Leader The race of old men practises no restraint; and their testiness makes it hard to check them.

Menelaus Thou art only too ready to rush into abuse; while, as for me, I came to Phthia by constraint and have therefore no intention either of doing or suffering anything mean. Now must I return home, for I have no time to waste; for there is a city not so very far from Sparta, which aforetime was friendly but now is hostile; against her will I march with my army and bring her into subjection. And when I have arranged that matter as I wish, I will return; and face to face with my son-in-law I will give my version of the story and hear his. And if he punish her, and for the future she exercise self-control, she shall find me do the like; but if he storm, I'll storm as well; and every act of mine shall be a reflex of his own. As for thy babbling, I can bear it easily; for, like to a shadow as thou art, thy voice is all thou hast, and thou art powerless to do aught but talk.

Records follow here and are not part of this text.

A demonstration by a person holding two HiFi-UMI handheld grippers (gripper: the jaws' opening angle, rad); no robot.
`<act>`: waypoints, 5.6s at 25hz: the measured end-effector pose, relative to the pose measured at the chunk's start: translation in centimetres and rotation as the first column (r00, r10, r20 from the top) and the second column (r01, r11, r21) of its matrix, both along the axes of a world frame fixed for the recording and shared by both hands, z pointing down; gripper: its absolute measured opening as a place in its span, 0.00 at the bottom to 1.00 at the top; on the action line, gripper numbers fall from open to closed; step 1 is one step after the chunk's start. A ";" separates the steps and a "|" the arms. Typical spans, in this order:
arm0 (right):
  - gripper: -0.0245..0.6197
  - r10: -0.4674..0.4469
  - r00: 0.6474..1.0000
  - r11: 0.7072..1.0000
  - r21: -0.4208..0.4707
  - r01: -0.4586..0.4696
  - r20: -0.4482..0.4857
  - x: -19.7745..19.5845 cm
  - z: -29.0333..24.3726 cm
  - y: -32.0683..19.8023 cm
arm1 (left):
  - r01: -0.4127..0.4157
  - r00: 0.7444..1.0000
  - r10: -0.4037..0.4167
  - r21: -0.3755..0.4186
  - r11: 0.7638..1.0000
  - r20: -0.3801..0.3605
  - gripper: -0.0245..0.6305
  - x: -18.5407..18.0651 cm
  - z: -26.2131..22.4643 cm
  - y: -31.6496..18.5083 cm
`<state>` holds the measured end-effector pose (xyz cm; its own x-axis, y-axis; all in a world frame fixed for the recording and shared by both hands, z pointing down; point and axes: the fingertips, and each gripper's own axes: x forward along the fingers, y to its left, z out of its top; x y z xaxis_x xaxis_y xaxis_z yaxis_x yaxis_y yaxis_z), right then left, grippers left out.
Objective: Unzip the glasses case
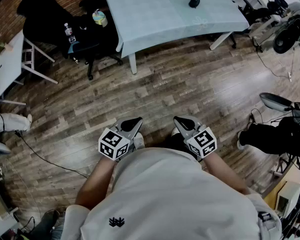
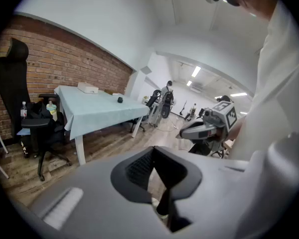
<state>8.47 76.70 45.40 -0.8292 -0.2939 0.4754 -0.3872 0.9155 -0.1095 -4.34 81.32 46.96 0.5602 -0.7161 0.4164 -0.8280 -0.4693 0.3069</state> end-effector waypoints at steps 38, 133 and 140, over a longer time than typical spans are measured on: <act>0.10 0.203 0.979 0.978 -0.061 -0.202 0.009 1.1 -0.5 -46.0 | -0.211 0.977 0.211 0.046 0.976 0.017 0.21 1.5 -4.8 -51.6; 0.04 0.122 0.961 0.979 -0.131 -0.158 -0.250 -7.2 12.9 -89.7 | -0.374 0.890 0.382 -0.082 0.924 0.249 0.12 2.5 7.7 -100.2; 0.04 0.109 0.964 0.981 -0.127 -0.143 -0.243 -6.7 12.7 -90.8 | -0.364 0.895 0.376 -0.094 0.927 0.239 0.12 2.6 7.7 -100.2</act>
<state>1.77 -14.07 58.14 -0.6501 -0.3041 0.6963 -0.5290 0.8390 -0.1275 -1.78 -18.91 54.67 0.6556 -0.4541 0.6034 -0.6490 -0.7473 0.1427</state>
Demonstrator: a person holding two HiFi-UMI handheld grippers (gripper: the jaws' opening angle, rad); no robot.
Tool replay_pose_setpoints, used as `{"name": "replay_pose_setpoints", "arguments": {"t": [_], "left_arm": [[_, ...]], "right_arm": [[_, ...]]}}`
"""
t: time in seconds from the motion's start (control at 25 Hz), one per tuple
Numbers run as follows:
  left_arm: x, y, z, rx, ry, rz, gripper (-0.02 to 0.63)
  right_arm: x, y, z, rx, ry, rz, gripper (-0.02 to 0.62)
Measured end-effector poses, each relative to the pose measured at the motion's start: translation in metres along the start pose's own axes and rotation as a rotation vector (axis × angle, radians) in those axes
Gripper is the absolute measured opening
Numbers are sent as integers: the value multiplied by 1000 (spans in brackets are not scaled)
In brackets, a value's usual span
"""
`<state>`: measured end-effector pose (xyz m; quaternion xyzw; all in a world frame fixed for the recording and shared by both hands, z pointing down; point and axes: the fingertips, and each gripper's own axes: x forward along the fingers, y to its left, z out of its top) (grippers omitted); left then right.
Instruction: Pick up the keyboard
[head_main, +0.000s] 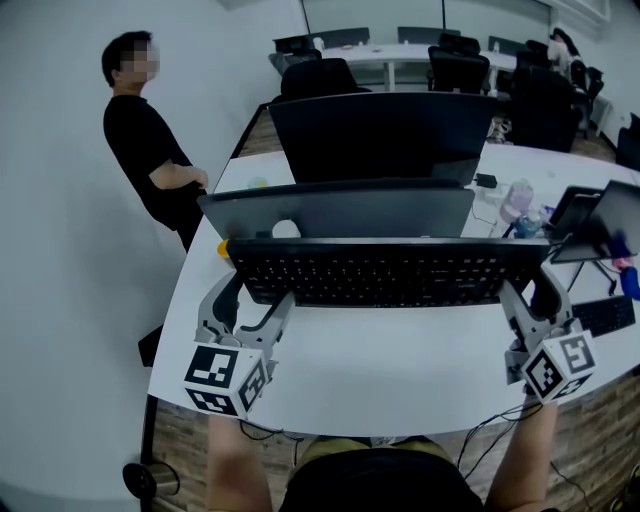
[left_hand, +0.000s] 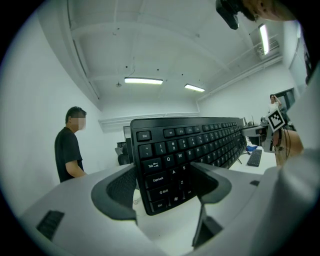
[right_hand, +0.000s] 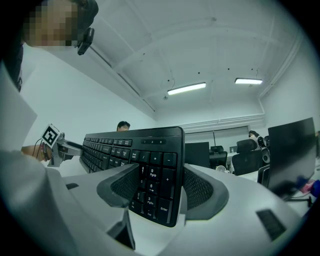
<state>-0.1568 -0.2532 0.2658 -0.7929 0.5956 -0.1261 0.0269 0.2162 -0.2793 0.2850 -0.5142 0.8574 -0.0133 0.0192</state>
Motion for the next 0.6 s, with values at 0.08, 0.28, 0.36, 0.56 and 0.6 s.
{"name": "replay_pose_setpoints", "arguments": {"t": [0.08, 0.28, 0.36, 0.56, 0.6], "left_arm": [[0, 0, 0, -1, 3, -1, 339], [-1, 0, 0, 0, 5, 4, 339], [-2, -1, 1, 1, 5, 7, 339], [0, -1, 0, 4, 7, 14, 339], [1, -1, 0, 4, 7, 16, 339]], "right_arm": [[-1, 0, 0, 1, 3, -2, 281], [0, 0, 0, -1, 5, 1, 281], [1, 0, 0, 0, 4, 4, 281], [3, -2, -2, 1, -2, 3, 281], [4, -3, -2, 1, -3, 3, 281]]}}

(Menelaus and his retinue withdraw.)

Peleus Lead on, my child, safe beneath my sheltering wing, and thou too, poor lady; for thou art come into a quiet haven after the rude storm.

Andromache Heaven reward thee and all thy race, old sire, for having saved my child and me his hapless mother! Only beware lest they fall upon us twain in some lonely spot upon the road and force me from thee, when they see thy age, my weakness, and this child's tender years; take heed to this, that we be not a second time made captive, after escaping now.

Peleus Forbear such words, prompted by a woman's cowardice. Go on thy way; who will lay a finger on you? Methinks he will do it to his cost, For by heaven's grace I rule o'er many a knight and spearman bold in my kingdom of Phthia; yea, and myself can still stand straight, no bent old man as thou dost think; such a fellow as that a mere look from me will put to flight in spite of my years. For e'en an old man, be he brave, is worth a host of raw youths; for what avails a fine figure if a man is coward?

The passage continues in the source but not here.